Switching careers was not simple, with doubts about financial independence and fear of the unknown. “I will always remember what Ajay (Piramal, chairman of Piramal Group) uncle told me: The path with the most risk is the most rewarding,” says Khushrushahi. “He also said I need to burn the bridge with the practice of law. If I have that as backup, I would not be successful (in the new venture) because I would have a safety net.”

Having helped a friend reach her fitness goals in the meantime gave him the impetus to shed the black robe. “You have to be passionate about training others, not just yourself,” he says over a Zoom call. “Can you manage their expectations, their frustrations…it takes a massive toll on you, dealing with others’ feelings, especially now when people’s emotions are off the charts because of the pandemic.”

People close to him supported him, though they did not understand why he would quit a lucrative career in law to become a trainer. Khushrushahi explains that “trainer” is a generic term used for everyone who assists in a gym, though what he wanted to be was a coach, overseeing the complete well-being of a client.

To prepare for his new vocation, Khushrushahi worked with or followed people he admires, like physical therapist Kelly Starrett, functional exercise coach Joseph Sakoda aka Da Rulk and “movement” trainer Ido Portal, before forming his own fitness philosophy. He stresses the need to enjoy whatever one does to become fit. “I feel people complicate fitness too much. It’s simple: Fitness is not (about) a six-pack. That’s vanity. My thing is to make people fall in love with training. People with similar interests working in the same direction should have a bond, get together as a community.

“It’s not about how many burpees or push-ups you do. Fitness is the ability to move, to do things you want to do without second-guessing,” says Khushrushahi, whose team includes five coaches. “I got my first recognition in 2019 when I won Vogue’s award for fitness person of the year,” he recalls when asked about his career turning point. “I had never won an award in life. That’s when I felt I may be in the right space. Made me feel confident about what I was doing.”

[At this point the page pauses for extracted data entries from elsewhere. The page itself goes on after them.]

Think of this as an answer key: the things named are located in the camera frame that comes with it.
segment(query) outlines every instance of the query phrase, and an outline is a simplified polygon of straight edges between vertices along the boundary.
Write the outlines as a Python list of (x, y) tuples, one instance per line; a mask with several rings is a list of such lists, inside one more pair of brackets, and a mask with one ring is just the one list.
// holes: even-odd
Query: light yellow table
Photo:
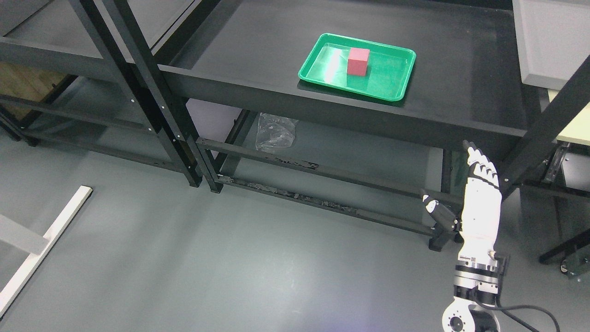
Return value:
[[(547, 91), (549, 101), (552, 101), (559, 92), (550, 89)], [(559, 133), (557, 139), (590, 146), (590, 103)]]

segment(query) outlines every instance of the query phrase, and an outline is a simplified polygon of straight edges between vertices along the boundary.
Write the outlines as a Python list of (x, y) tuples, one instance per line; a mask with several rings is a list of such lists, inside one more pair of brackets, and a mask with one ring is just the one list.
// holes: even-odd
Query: red block
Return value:
[(369, 50), (367, 48), (350, 49), (348, 55), (348, 75), (365, 76), (367, 74), (367, 64), (369, 63)]

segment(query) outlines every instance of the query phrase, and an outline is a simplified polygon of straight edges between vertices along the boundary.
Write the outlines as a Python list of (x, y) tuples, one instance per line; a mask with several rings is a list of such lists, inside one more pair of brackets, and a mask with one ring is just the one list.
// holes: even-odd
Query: plastic bag
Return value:
[(283, 116), (260, 113), (256, 150), (275, 153), (290, 147), (295, 140), (295, 126), (299, 120)]

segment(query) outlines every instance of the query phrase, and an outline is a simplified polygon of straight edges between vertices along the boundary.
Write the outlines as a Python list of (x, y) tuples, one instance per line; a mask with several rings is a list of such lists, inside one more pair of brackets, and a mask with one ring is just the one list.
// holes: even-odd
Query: gray floor
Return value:
[[(238, 188), (212, 194), (174, 172), (0, 134), (4, 215), (42, 233), (81, 184), (94, 194), (0, 331), (442, 330), (458, 245), (436, 253), (413, 233)], [(504, 203), (503, 302), (541, 305), (562, 331), (586, 331), (588, 283), (536, 263), (556, 241), (544, 223), (520, 218), (518, 194)], [(23, 258), (0, 243), (2, 284)], [(542, 314), (519, 314), (553, 330)]]

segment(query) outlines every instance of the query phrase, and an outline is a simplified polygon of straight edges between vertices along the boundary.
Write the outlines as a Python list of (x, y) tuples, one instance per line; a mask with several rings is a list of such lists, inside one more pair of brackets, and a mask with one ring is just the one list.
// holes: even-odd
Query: robotic hand
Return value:
[(463, 147), (470, 168), (461, 219), (427, 194), (422, 197), (433, 219), (453, 224), (451, 231), (458, 231), (464, 240), (455, 266), (454, 301), (442, 315), (442, 326), (445, 332), (499, 332), (496, 316), (478, 303), (495, 305), (499, 296), (506, 260), (499, 264), (494, 243), (502, 195), (494, 164), (472, 142), (463, 141)]

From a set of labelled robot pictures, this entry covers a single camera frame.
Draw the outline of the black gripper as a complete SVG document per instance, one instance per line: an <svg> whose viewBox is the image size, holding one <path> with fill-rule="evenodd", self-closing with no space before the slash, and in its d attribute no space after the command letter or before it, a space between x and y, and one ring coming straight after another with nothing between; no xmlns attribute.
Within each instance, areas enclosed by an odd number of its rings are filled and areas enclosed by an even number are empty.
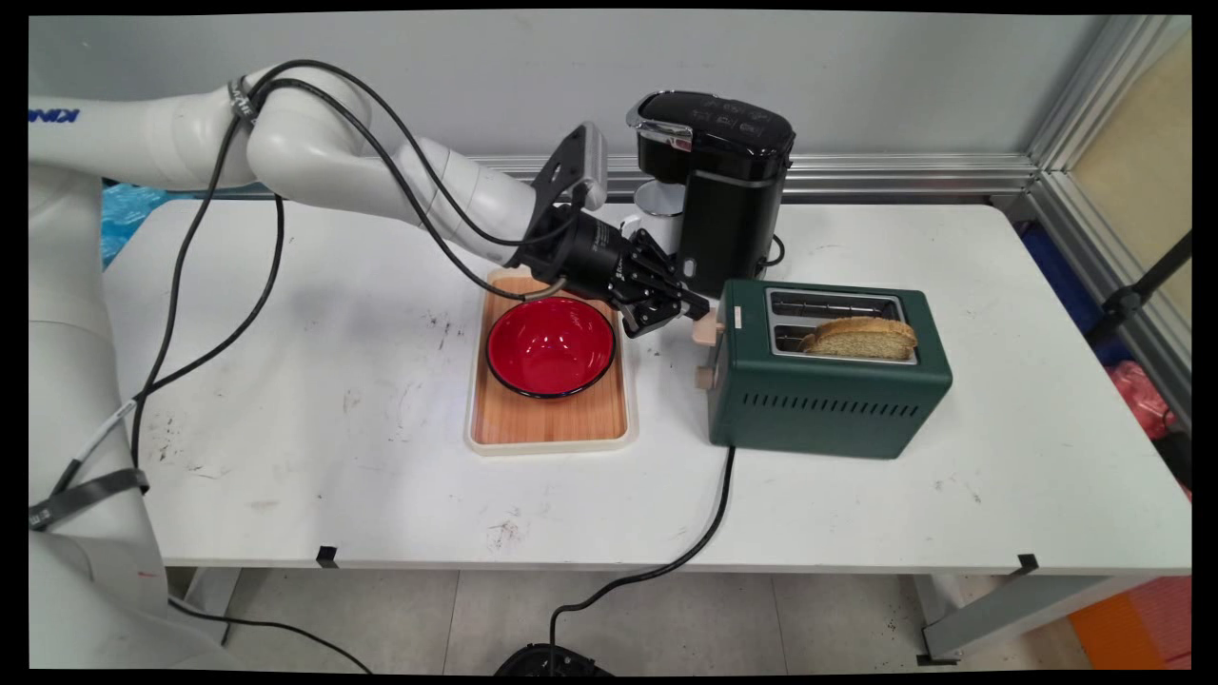
<svg viewBox="0 0 1218 685"><path fill-rule="evenodd" d="M630 236L582 208L552 208L521 246L521 264L537 282L564 282L561 289L619 308L630 339L685 316L702 321L713 306L688 289L678 260L646 229Z"/></svg>

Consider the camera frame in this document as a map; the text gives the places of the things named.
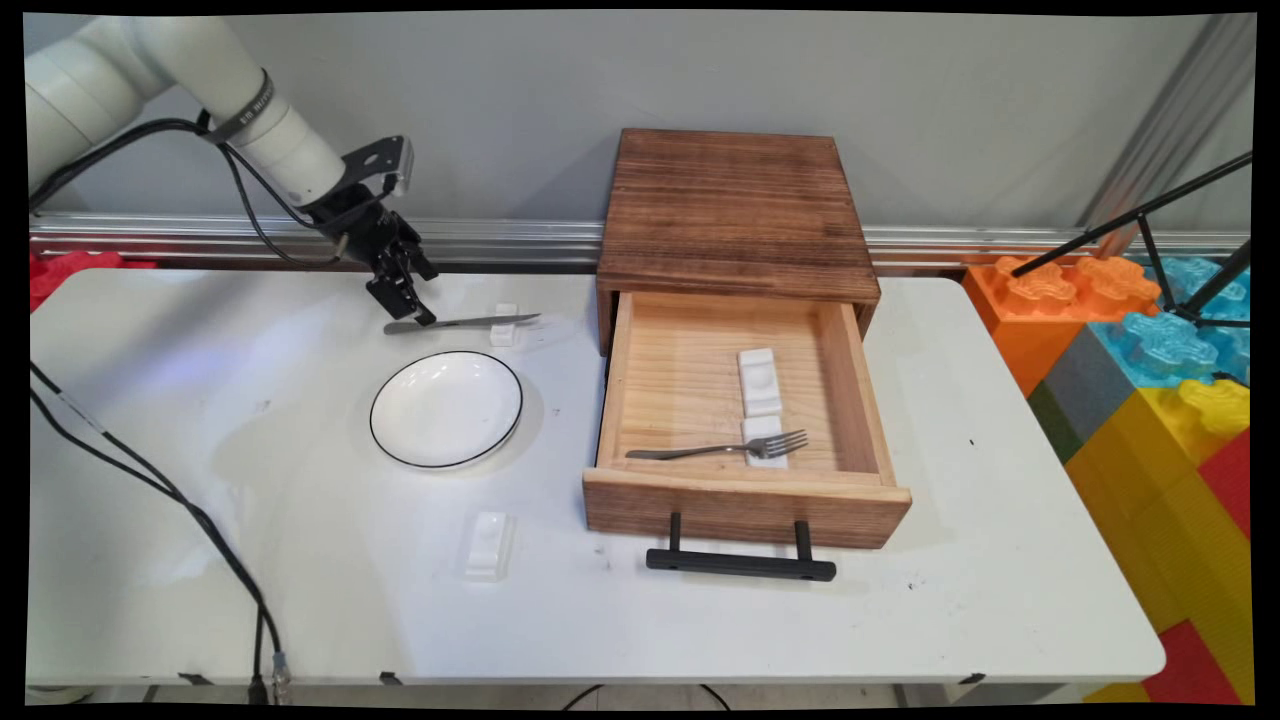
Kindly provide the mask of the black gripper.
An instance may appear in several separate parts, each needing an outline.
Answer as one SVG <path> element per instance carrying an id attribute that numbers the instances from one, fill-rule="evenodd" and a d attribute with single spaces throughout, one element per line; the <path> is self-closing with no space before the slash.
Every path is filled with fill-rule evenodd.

“Sohrab is brilliant, always adding new aspects with a holistic, well-rounded approach,” says Mustafa Ghouse, former Davis Cup tennis player and chief executive of JSW Sports Pvt. Ltd. Ghouse, who has completed SOHFIT’s 40-day challenge and other programmes, adds: “He is hands on and emotionally invested in groups. That personal touch helps. It kept us focused and the fun part is that a bunch of us were doing it (together).”

Khushrushahi believes 15 minutes of exercise a day six days a week is better than one hour on one day and nothing for four days after. “It’s more than the time spent in a gym, which is at the most 6 hours a week? The other 160 hours are way more important. You have to eat right, sleep well, be happy—all add up to make you what you want to be.”

The biggest reason people work out, he says, is to lose weight. They look at film stars, models and social media to set unrealistic expectations for themselves. “There is supplementation and photoshopping…there is a lot going on behind what you see as that perfect body. People don’t realize that. As someone spending 12-16 hours a day working, you don’t have the time they do for recovery and rest. Maybe you don’t have the resources they have. Be realistic about what you are aiming for.

“Fitness is not just (working out) an hour in the day, or killing yourself every day, saying I can’t move any more. That’s not you getting fit—that’s just you getting better at suffering,” says Khushrushahi. Amid all the squats and lunges, his own ambition is fairly simple. “When my son is 15 and I am 50,” he says, “I should be able to play cricket with him when he wants to. And I should be able to kick his ass.”